Find where "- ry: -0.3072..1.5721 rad" occurs in the data below, and retype that line and every later line exactly.

▶ [Given material]:
==========

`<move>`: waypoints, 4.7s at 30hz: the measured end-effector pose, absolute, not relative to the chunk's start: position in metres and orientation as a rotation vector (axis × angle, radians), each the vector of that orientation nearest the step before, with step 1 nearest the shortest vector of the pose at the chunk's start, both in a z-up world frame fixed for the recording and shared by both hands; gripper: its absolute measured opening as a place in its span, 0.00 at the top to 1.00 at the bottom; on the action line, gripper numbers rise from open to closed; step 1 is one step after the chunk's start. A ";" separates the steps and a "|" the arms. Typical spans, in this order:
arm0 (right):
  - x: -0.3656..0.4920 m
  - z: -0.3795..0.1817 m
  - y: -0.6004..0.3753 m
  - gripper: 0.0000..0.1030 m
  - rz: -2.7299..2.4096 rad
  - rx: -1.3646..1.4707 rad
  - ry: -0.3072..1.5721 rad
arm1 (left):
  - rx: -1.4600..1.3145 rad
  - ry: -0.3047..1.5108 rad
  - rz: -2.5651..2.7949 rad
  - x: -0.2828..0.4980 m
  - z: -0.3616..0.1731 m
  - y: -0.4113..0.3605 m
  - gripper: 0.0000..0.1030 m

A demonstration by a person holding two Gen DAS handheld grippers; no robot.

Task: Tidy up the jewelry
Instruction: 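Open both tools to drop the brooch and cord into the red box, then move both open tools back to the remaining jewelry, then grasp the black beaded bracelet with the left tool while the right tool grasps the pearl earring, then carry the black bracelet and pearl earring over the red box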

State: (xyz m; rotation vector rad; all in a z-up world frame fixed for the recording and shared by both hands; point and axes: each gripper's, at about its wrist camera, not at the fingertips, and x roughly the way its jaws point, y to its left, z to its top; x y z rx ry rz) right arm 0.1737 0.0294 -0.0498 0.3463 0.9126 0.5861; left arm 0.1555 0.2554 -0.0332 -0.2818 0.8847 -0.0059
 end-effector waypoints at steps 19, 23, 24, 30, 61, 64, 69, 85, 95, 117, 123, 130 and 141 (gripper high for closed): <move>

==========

▶ [Output for this task]:
  - ry: -0.3072..1.5721 rad
arm1 (left):
  - rx: -1.4600..1.3145 rad
  - ry: -0.3047..1.5108 rad
  - rz: -2.5651..2.7949 rad
  - x: -0.2828..0.4980 m
  - z: -0.3616..0.1731 m
  - y: -0.4113..0.3605 m
  - gripper: 0.0000..0.1030 m

A demonstration by a person holding two Gen DAS handheld grippers; no robot.

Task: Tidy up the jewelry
Instruction: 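Open both tools to drop the brooch and cord into the red box, then move both open tools back to the remaining jewelry, then grasp the black beaded bracelet with the left tool while the right tool grasps the pearl earring, then carry the black bracelet and pearl earring over the red box
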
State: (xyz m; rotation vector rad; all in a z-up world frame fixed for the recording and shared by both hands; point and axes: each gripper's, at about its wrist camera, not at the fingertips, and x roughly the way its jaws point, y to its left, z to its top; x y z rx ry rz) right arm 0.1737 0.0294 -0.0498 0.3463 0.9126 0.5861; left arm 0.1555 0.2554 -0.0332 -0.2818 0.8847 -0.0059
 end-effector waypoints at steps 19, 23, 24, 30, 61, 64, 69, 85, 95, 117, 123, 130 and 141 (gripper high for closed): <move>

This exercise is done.